Teachers and staff also knew she was anxious to earn money and move to Nashville, so they helped her plan her course load so she could graduate early. At the same time, she was playing shows around Portland, often doing her country-tinged songs as an opener for rock bands like Sparks the Rescue or Paranoid Social Club.

When she moved to Nashville, she worked at hotel front desks and clothing stores. She sold hot dogs from a cart. She started singing in hotel lobbies, and with tips from music-loving tourists and music industry executives, she found she didn’t need another day job. She began putting out her songs and getting airplay on satellite radio. People would see her singing in the hotel lobby and say things like “Kalie Shorr?! What are you doing here?”

“I’d tell them I still have to pay the bills,” Shorr said.

But she stopped singing in hotel lobbies a year or so ago. Now she’s focused on touring and recording. She’s been writing and performing with a 23-member, all-women musical collective in Nashville called Song Suffragettes. She helped write a song with for the group called “Time’s Up,” a protest against mistreatment of women in the workplace.

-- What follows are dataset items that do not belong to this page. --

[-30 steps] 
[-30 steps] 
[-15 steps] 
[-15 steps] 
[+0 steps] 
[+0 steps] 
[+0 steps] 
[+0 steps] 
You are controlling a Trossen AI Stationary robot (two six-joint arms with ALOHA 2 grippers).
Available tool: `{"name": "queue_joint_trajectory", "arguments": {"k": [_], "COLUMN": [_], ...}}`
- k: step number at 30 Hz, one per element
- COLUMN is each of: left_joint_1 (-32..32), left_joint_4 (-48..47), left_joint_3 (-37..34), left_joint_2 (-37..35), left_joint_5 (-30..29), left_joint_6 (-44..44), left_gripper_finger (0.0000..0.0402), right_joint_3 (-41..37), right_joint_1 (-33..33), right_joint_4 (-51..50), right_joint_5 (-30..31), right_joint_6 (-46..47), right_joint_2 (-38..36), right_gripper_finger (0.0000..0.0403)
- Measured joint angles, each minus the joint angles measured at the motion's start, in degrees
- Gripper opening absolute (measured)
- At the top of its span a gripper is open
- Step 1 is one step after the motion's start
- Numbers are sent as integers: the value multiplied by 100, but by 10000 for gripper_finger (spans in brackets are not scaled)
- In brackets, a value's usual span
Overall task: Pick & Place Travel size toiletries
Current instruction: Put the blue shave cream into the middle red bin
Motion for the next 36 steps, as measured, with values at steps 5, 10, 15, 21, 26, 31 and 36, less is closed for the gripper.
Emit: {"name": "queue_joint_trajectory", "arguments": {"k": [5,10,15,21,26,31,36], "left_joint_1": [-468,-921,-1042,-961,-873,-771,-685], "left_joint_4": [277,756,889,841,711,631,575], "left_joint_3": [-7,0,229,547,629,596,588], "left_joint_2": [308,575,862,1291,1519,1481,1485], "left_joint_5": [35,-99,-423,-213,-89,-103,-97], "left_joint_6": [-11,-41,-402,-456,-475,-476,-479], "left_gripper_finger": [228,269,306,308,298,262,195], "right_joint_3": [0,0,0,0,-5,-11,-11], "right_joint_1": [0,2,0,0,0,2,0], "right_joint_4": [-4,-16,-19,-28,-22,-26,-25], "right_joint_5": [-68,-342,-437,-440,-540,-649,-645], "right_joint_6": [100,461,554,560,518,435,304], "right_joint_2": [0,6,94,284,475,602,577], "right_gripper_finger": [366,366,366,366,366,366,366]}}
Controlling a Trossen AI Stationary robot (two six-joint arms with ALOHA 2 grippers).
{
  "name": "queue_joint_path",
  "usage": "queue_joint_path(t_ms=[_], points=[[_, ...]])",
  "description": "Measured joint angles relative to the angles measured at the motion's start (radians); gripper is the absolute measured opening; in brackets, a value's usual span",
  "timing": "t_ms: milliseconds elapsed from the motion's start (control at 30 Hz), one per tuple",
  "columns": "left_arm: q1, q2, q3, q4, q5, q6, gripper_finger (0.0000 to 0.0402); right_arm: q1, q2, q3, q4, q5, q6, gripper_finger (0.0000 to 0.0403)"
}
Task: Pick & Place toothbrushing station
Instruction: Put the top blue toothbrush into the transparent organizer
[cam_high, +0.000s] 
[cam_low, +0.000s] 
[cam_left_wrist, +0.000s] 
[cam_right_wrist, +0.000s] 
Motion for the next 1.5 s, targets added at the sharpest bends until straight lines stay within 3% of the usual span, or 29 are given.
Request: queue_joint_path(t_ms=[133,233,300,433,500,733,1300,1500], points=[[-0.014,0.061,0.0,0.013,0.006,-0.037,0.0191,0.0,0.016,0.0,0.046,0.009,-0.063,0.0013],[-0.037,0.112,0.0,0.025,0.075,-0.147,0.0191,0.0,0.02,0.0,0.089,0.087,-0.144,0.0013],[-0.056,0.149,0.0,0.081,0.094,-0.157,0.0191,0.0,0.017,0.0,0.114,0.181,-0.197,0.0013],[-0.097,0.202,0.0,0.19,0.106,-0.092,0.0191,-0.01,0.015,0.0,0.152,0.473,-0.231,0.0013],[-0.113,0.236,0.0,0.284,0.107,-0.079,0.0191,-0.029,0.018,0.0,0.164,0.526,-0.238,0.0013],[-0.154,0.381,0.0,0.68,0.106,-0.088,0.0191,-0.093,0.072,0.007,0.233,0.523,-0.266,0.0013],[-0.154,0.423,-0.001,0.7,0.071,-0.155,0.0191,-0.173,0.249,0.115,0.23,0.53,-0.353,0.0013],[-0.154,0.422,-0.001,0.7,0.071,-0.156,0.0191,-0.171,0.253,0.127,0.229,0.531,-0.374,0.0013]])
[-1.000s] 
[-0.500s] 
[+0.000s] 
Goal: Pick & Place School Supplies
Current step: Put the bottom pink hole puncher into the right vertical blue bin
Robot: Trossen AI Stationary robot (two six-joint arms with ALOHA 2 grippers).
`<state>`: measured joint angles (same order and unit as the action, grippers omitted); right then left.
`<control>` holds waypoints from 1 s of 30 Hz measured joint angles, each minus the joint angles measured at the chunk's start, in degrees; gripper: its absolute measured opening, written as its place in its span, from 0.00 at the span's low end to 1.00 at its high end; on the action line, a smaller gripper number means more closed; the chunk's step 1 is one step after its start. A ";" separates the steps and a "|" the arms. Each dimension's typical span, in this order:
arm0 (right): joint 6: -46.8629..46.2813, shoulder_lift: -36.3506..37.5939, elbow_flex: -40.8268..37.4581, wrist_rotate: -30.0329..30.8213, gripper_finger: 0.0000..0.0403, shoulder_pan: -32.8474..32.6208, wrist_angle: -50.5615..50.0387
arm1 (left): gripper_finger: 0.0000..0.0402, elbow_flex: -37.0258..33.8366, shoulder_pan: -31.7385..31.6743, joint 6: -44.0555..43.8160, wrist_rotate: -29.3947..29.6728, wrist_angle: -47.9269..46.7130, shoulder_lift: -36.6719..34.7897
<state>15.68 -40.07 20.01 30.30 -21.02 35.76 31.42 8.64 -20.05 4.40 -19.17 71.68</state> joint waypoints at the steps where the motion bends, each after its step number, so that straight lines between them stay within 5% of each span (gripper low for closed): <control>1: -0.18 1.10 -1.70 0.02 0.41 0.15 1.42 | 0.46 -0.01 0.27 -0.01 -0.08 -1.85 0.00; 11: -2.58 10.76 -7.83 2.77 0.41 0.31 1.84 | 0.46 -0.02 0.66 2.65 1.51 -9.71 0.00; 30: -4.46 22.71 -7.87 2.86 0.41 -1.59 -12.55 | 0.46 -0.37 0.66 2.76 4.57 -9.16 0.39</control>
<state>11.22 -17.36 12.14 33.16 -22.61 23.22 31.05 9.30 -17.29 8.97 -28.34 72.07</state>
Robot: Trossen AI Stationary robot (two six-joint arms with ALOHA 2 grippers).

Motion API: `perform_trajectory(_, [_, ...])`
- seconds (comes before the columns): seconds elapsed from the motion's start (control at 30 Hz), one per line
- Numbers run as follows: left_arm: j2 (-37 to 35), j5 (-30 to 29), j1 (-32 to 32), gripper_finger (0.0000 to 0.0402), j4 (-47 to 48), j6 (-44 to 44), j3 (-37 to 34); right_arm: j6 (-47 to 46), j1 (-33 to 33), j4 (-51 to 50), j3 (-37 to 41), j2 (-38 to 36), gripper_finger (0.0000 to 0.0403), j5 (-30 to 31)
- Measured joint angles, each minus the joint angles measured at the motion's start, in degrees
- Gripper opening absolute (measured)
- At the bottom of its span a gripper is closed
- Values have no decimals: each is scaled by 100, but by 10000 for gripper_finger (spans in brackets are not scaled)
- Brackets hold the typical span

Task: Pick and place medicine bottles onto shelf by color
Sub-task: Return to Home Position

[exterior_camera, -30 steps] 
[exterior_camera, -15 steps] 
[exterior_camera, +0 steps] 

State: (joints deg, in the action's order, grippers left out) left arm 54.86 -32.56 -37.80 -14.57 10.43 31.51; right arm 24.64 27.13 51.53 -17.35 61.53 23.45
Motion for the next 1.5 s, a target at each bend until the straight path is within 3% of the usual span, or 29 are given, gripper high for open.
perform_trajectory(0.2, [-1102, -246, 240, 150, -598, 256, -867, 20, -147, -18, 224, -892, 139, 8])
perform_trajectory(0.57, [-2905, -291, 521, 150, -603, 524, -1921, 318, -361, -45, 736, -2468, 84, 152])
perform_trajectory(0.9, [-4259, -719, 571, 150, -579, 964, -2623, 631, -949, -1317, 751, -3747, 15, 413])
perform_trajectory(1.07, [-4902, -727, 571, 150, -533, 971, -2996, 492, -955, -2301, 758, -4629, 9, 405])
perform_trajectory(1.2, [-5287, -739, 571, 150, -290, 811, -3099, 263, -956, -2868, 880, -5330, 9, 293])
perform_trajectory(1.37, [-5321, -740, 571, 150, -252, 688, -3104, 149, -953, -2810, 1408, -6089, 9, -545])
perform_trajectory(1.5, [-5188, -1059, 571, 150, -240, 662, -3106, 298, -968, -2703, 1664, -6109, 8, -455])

Her new EP, “Awake,” came out this month. The infectious single “Two Hands” is being played by satellite radio stations and is being talked about as a potential hit by country music publications, like Taste of Country.

“I’ve really never thought about doing anything else but music, so to be able to make a living at it is amazing,” said Shorr. “I’m really excited to be part of such a cool project (‘The Next Women of Country’ tour) and to be getting this opportunity.”